Anthrax eclipsed a much more important news story this month: Microsoft’s new settlement with the Department of Justice, which has successfully gutted antitrust laws. Let’s look at some of the aspects of that settlement:

Instead of making the Windows source code available to competing software companies so they can build products that run smoothly on the Windows desktop, Microsoft will only have to make “pieces” of the source code available. That’s not a solution; in fact, it’s been the trouble all along. Inside the portions they don’t release, Microsoft engineers bury little timebombs that make competing companies’ products run slowly, generate errors, or freeze up. This practice will continue unabated.

Microsoft will no longer be able to make computer companies sign exclusive contracts that allow them to sell only Microsoft products loaded on their computers. Microsoft stopped this practice when the suit was first filed, because it’s flatly illegal. What the settlement allows instead is for Microsoft to discount its products to make them more enticing–in other words, price its competitors out of business. Microsoft has the vast advantage here, because of its huge size and enormous cash reserves. No software company in the world can beat its discounts.

Microsoft can add as many new features to its Windows program as it wants to–as long as it offers a version of Windows that doesn’t have those features. (As if any computer maker is going to opt for less program for the same price!)

Microsoft must enter a five-year consent decree with the government–essentially a promise of good behavior from Microsoft that has no teeth in it. A three-member “advisory committee of independent experts” is supposed to oversee Microsoft’s operations to make sure they don’t violate antitrust law or the terms of the settlement. But no mention has been made of who will appoint the members of the committee, how the government can assure their “independence,” how much access they will have to Microsoft’s trade secrets or source code, and what (if any) power they’ll have to sanction Microsoft. Just watching from the sidelines and crying “foul!” or saying simply “We wish we could get a closer look!” will have no effect.

In short, Microsoft will not be split in two, or forced to unbundle software products from its Windows operating system, or place Internet Explorer in the public domain. Microsoft will not have to license Windows to other companies so they can combine it with their own products, or do anything that will allow other companies to actually compete with it. Why? Because that might hurt the economy, stupid!

How did this happen? It was only a year and half ago that Judge Thomas Penfield Jackson ordered that Microsoft be broken up. But a number of things have led to this reversal.

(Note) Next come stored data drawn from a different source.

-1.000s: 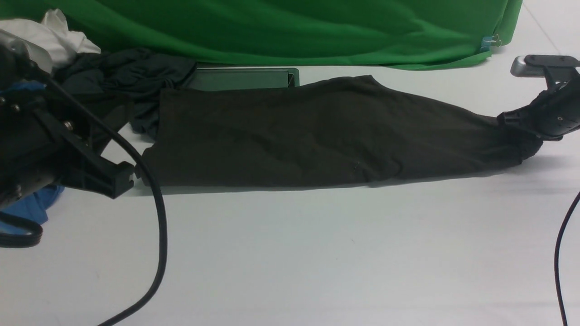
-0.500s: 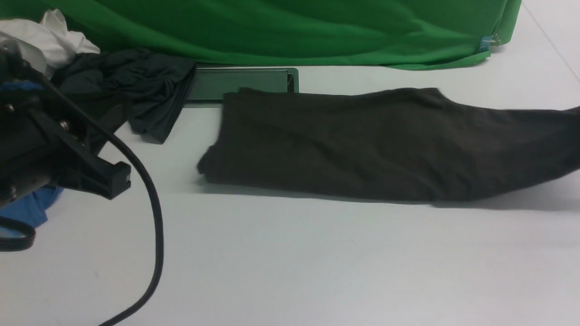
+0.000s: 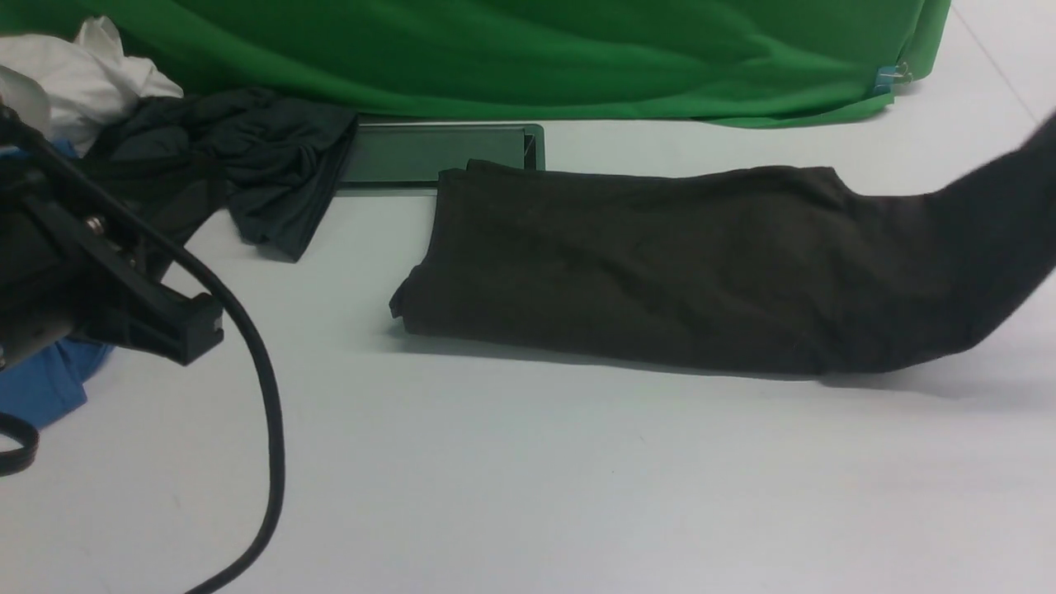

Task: Fold a long-sleeved shirt on a white desktop.
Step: 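Fold the right end of the dark garment over onto its left end with the right gripper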

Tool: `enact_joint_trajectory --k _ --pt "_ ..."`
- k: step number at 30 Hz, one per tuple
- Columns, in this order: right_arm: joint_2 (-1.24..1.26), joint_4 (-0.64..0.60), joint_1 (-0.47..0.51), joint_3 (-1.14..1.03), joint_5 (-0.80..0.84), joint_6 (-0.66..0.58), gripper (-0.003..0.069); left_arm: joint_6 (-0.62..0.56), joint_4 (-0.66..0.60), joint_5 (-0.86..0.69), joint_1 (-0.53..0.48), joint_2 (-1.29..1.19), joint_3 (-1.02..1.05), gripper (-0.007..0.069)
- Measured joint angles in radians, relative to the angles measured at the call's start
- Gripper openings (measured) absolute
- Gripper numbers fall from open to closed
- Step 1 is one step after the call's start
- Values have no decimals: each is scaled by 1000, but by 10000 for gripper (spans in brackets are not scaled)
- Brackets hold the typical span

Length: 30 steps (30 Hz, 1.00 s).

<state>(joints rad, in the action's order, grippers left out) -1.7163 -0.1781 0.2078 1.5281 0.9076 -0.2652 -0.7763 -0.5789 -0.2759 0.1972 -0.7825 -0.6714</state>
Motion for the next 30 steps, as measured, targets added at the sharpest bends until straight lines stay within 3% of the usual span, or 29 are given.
enact_joint_trajectory --k 11,19,30 --pt "-2 -230 -256 184 -32 -8 66 0 4 1 0 3 0 17" --pt "-120 -290 -405 361 -13 -8 66 0 23 4 0 5 0 17" --pt "-292 -350 -538 537 19 -8 65 0 38 4 0 5 0 17"
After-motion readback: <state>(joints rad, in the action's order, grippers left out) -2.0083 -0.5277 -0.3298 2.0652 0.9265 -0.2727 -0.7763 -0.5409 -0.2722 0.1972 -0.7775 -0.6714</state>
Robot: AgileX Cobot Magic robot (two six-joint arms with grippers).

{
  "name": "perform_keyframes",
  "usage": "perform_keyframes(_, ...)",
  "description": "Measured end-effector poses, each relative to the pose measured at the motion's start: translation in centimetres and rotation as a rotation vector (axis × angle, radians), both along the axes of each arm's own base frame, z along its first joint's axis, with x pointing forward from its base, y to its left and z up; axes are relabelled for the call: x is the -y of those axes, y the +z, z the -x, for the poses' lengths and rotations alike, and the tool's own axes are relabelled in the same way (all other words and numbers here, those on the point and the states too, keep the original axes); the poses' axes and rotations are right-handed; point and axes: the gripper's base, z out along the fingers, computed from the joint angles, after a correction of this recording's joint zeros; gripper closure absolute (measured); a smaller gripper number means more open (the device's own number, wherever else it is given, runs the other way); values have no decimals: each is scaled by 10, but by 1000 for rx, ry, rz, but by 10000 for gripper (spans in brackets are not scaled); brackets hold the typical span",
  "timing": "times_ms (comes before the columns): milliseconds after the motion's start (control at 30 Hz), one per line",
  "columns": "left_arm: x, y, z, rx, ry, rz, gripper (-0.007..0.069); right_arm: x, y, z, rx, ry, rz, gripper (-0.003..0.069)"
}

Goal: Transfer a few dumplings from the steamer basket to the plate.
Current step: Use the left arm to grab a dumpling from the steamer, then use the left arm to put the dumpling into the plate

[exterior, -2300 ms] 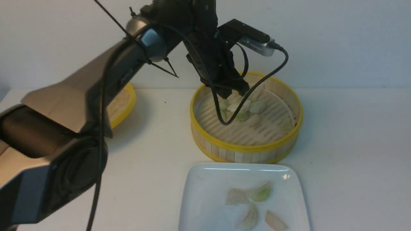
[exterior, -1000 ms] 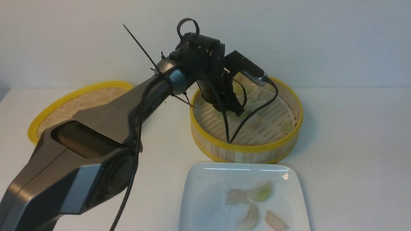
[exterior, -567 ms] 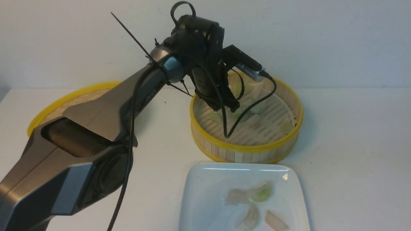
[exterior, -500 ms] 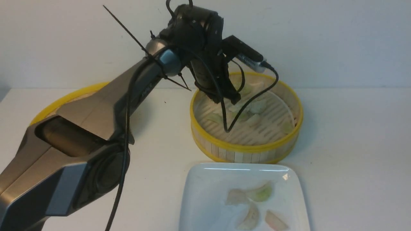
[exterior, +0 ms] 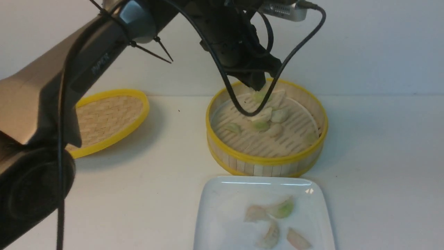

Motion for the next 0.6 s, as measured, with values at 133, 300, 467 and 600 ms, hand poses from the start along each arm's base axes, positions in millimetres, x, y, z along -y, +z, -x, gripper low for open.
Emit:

Microsoft appealed Judge Jackson’s ruling to a more conservative Appeals Court. The court ruled that, because of certain statements made by Jackson to the press, the judge was biased against Microsoft; therefore, his ruling to split the company in two was invalid. Members of the Appeals Court have made statements to the press in support of Microsoft, but that didn’t seem to bother them. They couldn’t, however, set aside the guilty verdict, because of the egregious nature of Microsoft’s business practices.

So they threw the case to US District Judge Colleen Kollar-Kotelly to determine a suitable penalty. Kollar-Kotelly has done her best to wriggle out of her responsibility. First she appointed a mediator who specializes in antitrust law; this was unacceptable to Microsoft, because the mediator kept trying to come up with real punishments. Kollar-Kotelly then replaced him with a mediator well-known for his mediation skills, but who has no clue about antitrust law. Then she set an arbitrary deadline of Nov. 2, 2001, to reach a settlement, “or else.”

Enter George W. Bush and his abominable appointment of John Ashcroft as Attorney General in charge of the Justice Department. The new, fascist wind blowing through Justice sees attorney-client privilege as a hindrance to law enforcement, the Constitution as a pillar supporting communist civil-libertarians, and antitrust law as one of the seven deadly sins. So the government’s prosecutors have done an about-face and are now happy to settle. Nine states have agreed to the settlement, primarily because they’re running out of money to pursue the case and are desperate for closure. Nine other states are continuing to sue, but only California has the resources to continue, and its options are limited.

Microsoft has finally received its slap on the wrist. Now it can go about business as usual: buying up competitors, giving its own products preference on the Windows desktop, and using Windows as a tool to pry open new software markets.